Exercise instructions
Among the entries below, one stretch runs from the line that contains "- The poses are" through the line that contains "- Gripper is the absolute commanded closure". Repeat that stretch exactly, ends included, and only that.

Data listing
++++++++++

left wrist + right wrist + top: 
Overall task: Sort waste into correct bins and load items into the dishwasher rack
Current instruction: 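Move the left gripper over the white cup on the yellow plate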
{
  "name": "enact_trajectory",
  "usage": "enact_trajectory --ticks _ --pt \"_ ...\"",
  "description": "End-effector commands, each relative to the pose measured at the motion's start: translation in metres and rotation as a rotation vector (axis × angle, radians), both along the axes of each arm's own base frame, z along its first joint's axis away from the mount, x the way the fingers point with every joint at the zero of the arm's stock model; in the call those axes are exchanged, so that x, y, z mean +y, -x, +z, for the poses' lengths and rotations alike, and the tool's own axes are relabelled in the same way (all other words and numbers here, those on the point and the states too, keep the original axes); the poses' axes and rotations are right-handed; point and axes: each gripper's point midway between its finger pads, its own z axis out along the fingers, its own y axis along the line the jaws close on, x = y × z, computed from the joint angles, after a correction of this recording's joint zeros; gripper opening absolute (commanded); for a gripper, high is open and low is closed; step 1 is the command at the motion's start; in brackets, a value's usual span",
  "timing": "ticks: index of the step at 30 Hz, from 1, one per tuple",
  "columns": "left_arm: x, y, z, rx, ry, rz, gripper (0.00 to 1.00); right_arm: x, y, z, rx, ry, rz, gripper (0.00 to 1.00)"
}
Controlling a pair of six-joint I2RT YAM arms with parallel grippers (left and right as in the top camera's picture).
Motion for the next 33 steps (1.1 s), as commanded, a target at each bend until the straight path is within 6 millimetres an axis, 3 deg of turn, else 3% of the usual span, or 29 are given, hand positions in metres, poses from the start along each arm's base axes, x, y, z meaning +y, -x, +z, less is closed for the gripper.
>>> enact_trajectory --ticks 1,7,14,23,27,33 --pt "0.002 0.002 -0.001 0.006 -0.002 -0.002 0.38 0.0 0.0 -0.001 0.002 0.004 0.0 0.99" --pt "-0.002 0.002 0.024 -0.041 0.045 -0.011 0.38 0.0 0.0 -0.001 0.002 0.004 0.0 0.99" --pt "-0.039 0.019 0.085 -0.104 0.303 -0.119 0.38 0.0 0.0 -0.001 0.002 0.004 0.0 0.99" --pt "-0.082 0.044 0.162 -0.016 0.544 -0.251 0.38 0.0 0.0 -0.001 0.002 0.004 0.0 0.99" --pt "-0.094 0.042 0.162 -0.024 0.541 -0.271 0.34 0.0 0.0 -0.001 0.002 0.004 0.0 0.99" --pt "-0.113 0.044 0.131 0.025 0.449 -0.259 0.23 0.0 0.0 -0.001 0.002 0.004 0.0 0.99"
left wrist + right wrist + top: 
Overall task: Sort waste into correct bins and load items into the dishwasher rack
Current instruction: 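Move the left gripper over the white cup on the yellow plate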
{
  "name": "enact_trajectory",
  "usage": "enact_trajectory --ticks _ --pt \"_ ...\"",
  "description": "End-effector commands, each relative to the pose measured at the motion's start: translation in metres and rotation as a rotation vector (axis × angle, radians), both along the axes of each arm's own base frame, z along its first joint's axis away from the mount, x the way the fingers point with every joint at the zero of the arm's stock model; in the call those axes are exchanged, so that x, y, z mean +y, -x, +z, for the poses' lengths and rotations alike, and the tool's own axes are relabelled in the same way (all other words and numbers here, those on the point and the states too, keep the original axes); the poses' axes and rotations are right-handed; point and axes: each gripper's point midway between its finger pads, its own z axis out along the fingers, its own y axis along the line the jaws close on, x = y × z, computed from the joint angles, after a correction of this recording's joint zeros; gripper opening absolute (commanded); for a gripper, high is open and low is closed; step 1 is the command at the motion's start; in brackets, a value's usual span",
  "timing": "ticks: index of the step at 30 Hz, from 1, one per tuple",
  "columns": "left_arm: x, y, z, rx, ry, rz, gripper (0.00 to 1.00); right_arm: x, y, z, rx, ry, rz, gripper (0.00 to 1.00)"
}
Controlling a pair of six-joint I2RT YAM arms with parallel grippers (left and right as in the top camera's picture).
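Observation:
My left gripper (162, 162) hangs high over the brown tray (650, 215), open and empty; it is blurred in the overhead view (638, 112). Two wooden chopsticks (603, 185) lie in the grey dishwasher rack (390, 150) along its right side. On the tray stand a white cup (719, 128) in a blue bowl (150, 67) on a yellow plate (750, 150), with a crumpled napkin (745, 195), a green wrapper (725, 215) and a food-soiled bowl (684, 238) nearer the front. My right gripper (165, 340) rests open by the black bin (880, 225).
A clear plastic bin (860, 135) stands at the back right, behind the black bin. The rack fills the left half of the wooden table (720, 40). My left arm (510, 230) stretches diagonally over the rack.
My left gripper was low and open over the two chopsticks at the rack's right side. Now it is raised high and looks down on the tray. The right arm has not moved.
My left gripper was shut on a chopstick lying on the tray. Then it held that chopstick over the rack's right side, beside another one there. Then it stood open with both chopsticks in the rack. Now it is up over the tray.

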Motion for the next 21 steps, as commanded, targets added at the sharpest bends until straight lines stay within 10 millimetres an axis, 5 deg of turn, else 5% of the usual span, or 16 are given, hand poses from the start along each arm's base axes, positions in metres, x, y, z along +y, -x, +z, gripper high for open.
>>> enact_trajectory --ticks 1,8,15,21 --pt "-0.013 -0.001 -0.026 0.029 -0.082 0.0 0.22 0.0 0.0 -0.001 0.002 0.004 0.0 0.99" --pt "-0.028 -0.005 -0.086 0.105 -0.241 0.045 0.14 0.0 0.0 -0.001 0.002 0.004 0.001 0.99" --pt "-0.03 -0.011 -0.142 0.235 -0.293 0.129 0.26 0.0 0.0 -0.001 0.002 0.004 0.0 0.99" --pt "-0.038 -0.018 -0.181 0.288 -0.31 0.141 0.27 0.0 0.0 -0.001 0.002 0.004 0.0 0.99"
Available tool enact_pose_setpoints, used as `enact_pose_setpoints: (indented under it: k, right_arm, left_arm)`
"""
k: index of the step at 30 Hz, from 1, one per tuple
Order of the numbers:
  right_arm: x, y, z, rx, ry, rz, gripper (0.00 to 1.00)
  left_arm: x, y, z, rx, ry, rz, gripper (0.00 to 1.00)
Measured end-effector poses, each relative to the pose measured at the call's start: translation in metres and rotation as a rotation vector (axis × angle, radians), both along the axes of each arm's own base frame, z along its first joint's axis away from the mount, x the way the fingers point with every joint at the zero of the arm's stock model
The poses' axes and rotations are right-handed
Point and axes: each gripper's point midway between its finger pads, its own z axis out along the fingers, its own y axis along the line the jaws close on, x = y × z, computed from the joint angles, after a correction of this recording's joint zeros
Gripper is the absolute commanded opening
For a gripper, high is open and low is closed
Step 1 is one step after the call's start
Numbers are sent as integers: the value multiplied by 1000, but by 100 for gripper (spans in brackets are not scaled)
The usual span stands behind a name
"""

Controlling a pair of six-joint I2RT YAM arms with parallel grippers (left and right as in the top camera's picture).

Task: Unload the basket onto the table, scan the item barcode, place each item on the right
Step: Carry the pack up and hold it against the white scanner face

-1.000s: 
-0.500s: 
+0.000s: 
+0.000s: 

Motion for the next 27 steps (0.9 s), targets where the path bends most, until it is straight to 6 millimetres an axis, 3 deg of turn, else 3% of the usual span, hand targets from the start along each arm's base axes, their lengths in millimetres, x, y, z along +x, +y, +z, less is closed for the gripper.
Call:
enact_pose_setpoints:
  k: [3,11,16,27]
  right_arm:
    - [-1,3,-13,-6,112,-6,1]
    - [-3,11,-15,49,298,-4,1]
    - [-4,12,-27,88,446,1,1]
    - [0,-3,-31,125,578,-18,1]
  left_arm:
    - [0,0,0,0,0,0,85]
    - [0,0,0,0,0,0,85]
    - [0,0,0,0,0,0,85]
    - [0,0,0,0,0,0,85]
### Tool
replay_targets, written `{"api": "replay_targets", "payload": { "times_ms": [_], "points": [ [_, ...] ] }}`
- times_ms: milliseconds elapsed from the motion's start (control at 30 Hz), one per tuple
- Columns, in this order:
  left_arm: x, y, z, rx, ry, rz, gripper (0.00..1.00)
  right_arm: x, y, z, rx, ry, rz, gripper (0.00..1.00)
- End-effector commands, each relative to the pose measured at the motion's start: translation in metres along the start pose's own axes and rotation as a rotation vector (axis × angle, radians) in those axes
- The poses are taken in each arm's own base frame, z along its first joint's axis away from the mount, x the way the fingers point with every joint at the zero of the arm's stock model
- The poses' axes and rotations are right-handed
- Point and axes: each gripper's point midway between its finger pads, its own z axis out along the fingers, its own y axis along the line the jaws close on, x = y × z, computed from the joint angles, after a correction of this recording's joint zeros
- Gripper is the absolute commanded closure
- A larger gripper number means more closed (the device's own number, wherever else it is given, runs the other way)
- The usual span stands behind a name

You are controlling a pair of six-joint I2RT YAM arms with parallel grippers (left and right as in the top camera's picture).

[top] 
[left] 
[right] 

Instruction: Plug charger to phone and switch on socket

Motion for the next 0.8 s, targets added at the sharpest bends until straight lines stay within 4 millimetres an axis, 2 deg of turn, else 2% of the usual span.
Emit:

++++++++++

Task solution
- The poses are taken in each arm's own base frame, z along its first joint's axis away from the mount, x the way the fingers point with every joint at the zero of the arm's stock model
- The poses' axes and rotations are right-handed
- Point and axes: each gripper's point midway between its finger pads, its own z axis out along the fingers, its own y axis along the line the jaws close on, x = y × z, computed from the joint angles, after a correction of this recording's joint zeros
- Gripper is the absolute commanded closure

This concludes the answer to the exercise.